WHAT THE TASK ASKS:
Begin with the line that holds "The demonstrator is" and repeat each line after it exactly, ending with the last line of the listing.

_ _ _ _ _ _ _

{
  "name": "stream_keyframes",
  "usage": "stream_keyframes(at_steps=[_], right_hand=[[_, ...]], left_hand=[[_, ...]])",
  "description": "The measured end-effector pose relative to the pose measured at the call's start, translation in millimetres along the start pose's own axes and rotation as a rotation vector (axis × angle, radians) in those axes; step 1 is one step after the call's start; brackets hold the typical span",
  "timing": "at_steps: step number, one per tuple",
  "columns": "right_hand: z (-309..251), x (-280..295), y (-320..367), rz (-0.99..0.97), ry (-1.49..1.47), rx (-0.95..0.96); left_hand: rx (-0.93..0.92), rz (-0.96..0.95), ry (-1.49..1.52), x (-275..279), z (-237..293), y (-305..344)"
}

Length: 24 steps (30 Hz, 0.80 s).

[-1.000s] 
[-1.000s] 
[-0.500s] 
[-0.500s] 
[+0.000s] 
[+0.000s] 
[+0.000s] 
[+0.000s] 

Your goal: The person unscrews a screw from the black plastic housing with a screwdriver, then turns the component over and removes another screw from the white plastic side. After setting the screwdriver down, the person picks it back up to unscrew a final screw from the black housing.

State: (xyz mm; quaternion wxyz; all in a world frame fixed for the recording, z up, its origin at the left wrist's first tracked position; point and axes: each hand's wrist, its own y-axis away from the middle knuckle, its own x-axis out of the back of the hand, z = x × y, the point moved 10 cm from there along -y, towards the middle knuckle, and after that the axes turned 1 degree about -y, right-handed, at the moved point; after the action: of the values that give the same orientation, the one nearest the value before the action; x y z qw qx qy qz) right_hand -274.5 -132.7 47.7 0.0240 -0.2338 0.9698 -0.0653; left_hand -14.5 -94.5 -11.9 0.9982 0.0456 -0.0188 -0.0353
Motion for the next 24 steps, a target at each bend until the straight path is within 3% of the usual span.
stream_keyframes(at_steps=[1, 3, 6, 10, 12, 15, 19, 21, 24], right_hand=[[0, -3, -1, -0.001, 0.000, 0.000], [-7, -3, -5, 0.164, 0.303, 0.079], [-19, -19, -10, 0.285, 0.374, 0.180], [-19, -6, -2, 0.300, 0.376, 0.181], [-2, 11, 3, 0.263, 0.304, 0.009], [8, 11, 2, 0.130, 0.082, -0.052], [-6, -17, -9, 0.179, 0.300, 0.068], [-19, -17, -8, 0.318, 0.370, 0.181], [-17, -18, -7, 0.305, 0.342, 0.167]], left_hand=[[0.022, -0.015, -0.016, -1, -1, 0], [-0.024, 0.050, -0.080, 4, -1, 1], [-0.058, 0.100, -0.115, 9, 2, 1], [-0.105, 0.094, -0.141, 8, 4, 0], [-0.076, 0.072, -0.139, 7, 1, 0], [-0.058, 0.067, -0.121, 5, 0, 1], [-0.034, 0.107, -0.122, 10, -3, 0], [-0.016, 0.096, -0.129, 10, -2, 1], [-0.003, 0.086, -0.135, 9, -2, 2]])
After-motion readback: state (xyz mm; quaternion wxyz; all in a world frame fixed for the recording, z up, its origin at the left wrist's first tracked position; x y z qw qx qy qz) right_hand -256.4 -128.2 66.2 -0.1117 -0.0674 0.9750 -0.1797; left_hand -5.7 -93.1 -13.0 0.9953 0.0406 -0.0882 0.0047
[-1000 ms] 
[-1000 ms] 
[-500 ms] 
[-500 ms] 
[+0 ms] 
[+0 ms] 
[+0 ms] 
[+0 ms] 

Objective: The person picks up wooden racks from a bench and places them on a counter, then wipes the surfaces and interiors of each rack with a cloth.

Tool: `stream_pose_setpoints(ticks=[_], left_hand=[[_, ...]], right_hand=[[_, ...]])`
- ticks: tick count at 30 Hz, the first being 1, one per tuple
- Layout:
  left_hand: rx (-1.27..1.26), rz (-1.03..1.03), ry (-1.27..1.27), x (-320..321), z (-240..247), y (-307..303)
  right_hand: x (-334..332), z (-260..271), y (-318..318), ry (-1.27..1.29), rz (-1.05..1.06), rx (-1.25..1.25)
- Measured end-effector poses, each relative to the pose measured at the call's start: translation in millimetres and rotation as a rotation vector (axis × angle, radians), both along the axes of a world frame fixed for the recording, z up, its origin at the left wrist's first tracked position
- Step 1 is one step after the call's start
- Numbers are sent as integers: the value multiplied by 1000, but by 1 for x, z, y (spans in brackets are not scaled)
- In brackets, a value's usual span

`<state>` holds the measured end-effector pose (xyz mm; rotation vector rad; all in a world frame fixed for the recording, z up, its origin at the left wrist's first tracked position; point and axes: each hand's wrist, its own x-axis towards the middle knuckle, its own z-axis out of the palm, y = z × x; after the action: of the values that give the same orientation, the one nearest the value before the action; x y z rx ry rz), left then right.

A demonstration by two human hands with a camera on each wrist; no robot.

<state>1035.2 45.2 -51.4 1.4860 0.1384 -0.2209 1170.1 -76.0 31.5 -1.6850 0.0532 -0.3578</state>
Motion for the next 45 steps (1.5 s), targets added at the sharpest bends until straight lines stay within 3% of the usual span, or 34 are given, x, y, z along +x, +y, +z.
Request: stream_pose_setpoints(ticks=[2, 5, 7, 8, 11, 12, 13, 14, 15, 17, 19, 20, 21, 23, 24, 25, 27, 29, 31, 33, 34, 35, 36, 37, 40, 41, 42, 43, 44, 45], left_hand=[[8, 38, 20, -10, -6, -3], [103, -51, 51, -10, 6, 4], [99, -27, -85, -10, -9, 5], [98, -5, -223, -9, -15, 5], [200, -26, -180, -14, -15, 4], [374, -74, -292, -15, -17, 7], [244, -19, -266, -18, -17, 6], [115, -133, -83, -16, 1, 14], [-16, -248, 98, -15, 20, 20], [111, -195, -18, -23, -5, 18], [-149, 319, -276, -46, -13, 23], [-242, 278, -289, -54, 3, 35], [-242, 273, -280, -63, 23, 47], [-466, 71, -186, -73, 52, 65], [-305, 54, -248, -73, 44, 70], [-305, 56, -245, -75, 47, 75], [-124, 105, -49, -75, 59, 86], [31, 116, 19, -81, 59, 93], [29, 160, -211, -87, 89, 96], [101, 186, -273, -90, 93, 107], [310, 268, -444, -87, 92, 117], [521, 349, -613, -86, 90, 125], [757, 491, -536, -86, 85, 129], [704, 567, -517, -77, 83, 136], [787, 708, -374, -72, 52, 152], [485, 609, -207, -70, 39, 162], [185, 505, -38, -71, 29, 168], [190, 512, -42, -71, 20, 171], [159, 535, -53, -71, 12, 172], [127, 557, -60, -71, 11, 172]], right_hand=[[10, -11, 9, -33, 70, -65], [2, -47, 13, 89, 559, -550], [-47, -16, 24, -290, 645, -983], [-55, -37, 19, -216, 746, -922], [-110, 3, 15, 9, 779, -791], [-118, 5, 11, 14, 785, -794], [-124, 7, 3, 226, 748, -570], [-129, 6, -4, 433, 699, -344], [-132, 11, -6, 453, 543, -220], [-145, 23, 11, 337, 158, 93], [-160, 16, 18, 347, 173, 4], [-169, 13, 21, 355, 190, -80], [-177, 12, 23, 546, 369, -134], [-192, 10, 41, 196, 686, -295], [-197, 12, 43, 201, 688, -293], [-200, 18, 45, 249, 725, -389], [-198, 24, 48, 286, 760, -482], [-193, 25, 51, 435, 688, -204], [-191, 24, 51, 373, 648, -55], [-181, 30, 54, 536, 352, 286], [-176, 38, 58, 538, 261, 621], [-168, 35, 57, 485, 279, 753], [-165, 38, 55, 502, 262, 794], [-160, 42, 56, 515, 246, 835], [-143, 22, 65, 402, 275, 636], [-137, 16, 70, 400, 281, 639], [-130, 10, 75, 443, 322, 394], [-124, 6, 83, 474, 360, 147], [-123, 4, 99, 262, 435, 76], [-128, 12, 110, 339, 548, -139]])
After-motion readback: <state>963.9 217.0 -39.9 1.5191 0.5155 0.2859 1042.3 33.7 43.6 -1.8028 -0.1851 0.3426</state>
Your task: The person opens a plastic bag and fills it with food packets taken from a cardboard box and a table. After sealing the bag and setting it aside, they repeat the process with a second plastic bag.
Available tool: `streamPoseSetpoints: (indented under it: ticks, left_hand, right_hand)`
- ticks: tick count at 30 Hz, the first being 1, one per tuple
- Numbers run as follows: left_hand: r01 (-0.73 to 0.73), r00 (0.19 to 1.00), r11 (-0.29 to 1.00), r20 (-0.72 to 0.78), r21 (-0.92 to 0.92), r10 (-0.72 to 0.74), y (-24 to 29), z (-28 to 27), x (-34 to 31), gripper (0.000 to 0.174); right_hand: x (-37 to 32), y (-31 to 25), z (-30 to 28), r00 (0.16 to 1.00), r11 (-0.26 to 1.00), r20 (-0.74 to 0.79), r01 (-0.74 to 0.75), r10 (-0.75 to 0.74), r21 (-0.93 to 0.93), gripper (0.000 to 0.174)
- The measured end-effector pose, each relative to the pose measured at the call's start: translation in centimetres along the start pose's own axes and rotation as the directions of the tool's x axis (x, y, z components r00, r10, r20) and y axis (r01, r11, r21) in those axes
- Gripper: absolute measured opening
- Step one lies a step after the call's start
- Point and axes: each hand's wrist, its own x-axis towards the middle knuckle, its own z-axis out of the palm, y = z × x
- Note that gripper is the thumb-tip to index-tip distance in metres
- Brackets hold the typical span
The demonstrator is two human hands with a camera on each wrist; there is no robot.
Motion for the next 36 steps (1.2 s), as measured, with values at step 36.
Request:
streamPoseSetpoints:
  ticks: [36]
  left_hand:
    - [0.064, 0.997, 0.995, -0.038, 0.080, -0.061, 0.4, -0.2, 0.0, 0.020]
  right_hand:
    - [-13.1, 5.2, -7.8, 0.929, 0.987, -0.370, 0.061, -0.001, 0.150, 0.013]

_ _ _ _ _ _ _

EXERCISE OUTPUT:
The demonstrator is two human hands with a camera on each wrist; there is no robot.
Motion for the next 36 steps (1.2 s), as measured, with values at step 36.
Request:
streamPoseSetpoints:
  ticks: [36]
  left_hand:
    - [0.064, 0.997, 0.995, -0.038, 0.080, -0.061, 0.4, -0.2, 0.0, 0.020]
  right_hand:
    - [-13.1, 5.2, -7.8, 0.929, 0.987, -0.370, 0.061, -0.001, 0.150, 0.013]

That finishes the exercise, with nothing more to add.